Date: Wed Mar 18 2026 - 15:09:09 EST

On Sun, Mar 15, 2026 at 10:38 AM K Prateek Nayak <kprateek.nayak@xxxxxxx> wrote:
> On 3/13/2026 8:00 AM, John Stultz wrote:
> > diff --git a/kernel/sched/core.c b/kernel/sched/core.c
> > index af497b8c72dce..fe20204cf51cc 100644
> > --- a/kernel/sched/core.c
> > +++ b/kernel/sched/core.c
> > @@ -3643,6 +3643,23 @@ void update_rq_avg_idle(struct rq *rq)
> > rq->idle_stamp = 0;
> > }
> >
> > +#ifdef CONFIG_SCHED_PROXY_EXEC
> > +static inline void proxy_set_task_cpu(struct task_struct *p, int cpu)
> > +{
> > + unsigned int wake_cpu;
> > +
> > + /*
> > + * Since we are enqueuing a blocked task on a cpu it may
> > + * not be able to run on, preserve wake_cpu when we
> > + * __set_task_cpu so we can return the task to where it
> > + * was previously runnable.
> > + */
> > + wake_cpu = p->wake_cpu;
> > + __set_task_cpu(p, cpu);
> > + p->wake_cpu = wake_cpu;
> > +}
> > +#endif /* CONFIG_SCHED_PROXY_EXEC */
> > +
> > static void
> > ttwu_do_activate(struct rq *rq, struct task_struct *p, int wake_flags,
> > struct rq_flags *rf)
> > @@ -4242,13 +4259,6 @@ int try_to_wake_up(struct task_struct *p, unsigned int state, int wake_flags)
> > ttwu_queue(p, cpu, wake_flags);
> > }
> > out:
> > - /*
> > - * For now, if we've been woken up, clear the task->blocked_on
> > - * regardless if it was set to a mutex or PROXY_WAKING so the
> > - * task can run. We will need to be more careful later when
> > - * properly handling proxy migration
> > - */
> > - clear_task_blocked_on(p, NULL);
>
> So, for this bit, there are mutex variants that are interruptible and
> killable which probably benefits from clearing the blocked_on
> relation.

This is a good point! I need to re-review some of this with that in mind.

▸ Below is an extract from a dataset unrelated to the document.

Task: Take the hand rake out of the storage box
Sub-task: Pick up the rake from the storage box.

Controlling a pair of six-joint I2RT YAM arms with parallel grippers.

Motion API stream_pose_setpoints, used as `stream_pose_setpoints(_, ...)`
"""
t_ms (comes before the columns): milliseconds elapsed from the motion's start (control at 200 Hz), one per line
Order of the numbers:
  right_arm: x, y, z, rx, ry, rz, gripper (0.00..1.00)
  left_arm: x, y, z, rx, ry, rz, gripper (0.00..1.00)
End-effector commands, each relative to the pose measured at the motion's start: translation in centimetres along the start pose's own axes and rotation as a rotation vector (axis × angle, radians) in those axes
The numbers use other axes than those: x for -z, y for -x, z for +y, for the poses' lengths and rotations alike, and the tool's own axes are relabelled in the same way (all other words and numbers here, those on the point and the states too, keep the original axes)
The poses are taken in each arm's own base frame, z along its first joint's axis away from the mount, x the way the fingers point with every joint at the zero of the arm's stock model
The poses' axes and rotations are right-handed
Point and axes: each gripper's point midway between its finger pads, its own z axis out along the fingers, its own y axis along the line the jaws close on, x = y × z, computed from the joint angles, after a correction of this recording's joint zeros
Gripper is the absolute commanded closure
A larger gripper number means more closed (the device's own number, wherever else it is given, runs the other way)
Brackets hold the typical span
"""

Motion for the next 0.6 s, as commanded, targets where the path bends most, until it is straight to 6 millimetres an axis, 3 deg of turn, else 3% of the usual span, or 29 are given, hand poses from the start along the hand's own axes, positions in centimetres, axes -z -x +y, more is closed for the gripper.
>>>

> For potential proxy task that are still queued, we'll hit the
> ttwu_runnable() path and resched out of there so it makes sense to
> mark them as PROXY_WAKING so schedule() can return migrate them, they
> run and hit the signal_pending_state() check in __mutex_lock_common()
> loop, and return -EINTR.
>
> Otherwise, if they need a full wakeup, they may be blocked on a
> sleeping owner, in which case it is beneficial to clear blocked_on, do
> a full wakeup. and let them run to evaluate the pending signal.
>
> ttwu_state_match() should filter out any spurious signals. Thoughts?

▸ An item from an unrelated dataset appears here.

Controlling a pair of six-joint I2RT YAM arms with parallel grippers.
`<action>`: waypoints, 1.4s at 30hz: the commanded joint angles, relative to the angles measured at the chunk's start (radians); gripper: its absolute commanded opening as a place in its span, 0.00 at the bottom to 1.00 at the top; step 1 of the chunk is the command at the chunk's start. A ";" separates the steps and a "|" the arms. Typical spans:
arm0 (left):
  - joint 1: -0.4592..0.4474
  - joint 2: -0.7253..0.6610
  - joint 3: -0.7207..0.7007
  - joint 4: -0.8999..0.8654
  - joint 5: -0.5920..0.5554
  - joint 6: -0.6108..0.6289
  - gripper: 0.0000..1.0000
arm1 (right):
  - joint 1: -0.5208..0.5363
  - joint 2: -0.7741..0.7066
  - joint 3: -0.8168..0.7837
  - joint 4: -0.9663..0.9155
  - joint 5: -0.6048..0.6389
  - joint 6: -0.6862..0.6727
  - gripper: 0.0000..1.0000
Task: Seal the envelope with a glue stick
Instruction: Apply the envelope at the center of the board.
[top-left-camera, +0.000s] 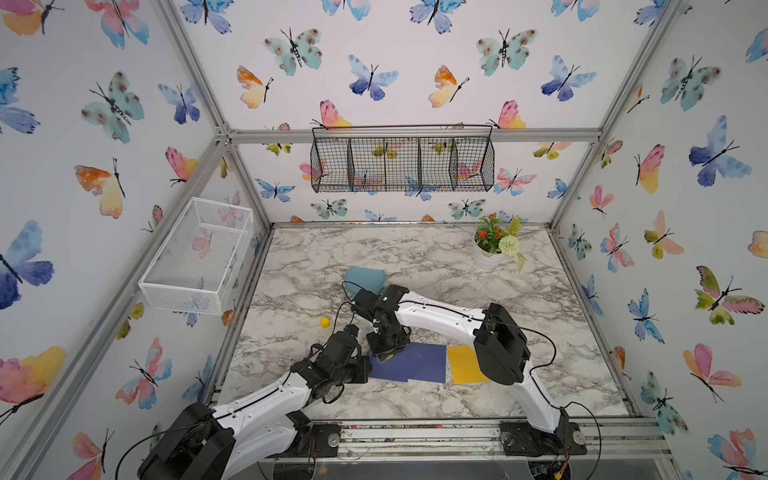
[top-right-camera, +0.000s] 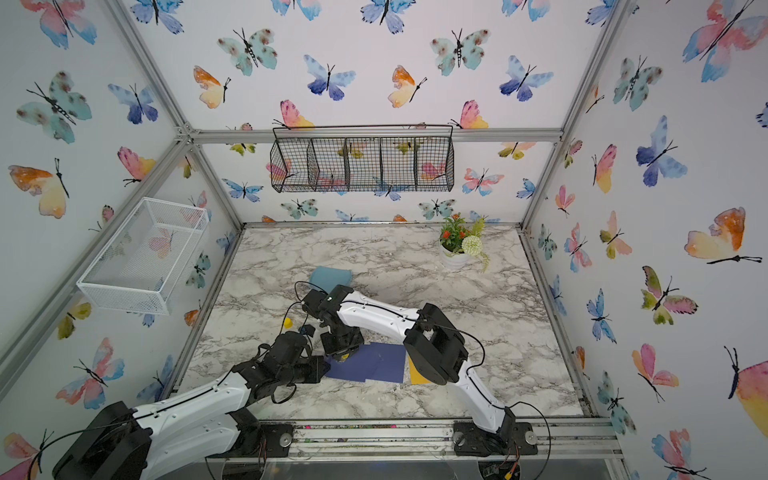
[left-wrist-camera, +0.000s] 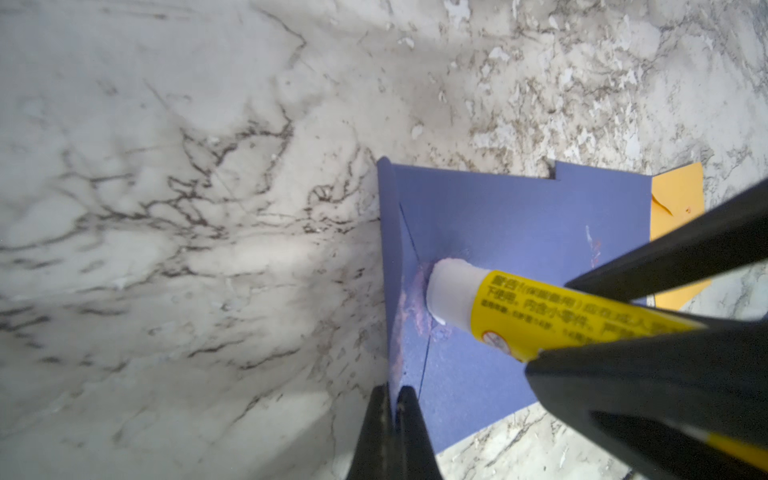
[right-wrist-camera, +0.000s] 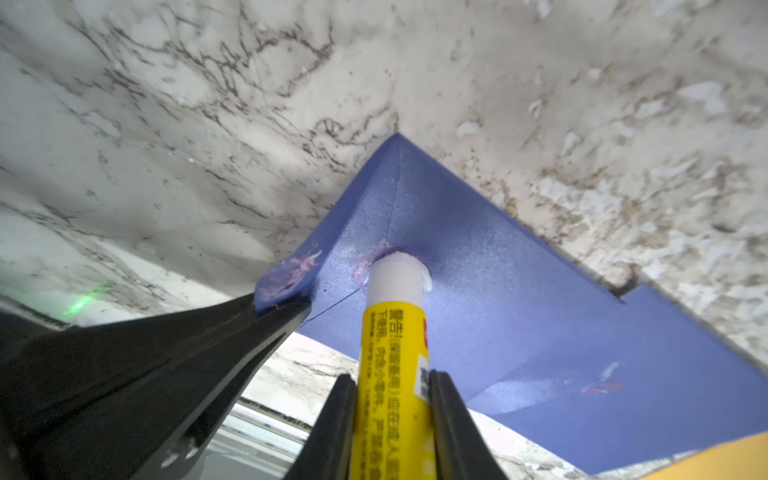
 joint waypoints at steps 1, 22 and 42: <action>0.008 -0.011 -0.010 -0.010 0.007 0.011 0.00 | 0.018 0.038 -0.045 0.033 -0.111 -0.001 0.02; 0.009 -0.012 -0.011 -0.012 0.007 0.011 0.00 | 0.026 0.089 0.047 -0.138 0.172 0.025 0.02; 0.009 -0.014 -0.011 -0.012 0.010 0.011 0.00 | 0.025 0.031 -0.066 0.039 -0.024 0.012 0.02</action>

So, I don't think we can keep clear_task_blocked_on(p, NULL) in the
out: path there, as then any wakeup would allow the task to run on
that runqueue, even if it was not smp affined.

But if we did go through the select_task_rq() logic, then clearing the
blocked_on bit should be safe. However if blocked_on is set, the task
is likely to be on the rq, so most cases will shortcut at
ttwu_runnable(), so we probably wouldn't get there.

So maybe if I understand your suggestion, we should
clear_task_blocked_on() if we select_task_rq(), and otherwise in the
error path set any blocked_on value to PROXY_WAKING?

I guess this could also move the set_task_blocked_on_waking into ttwu
instead of the lock waker logic. I'll play with that.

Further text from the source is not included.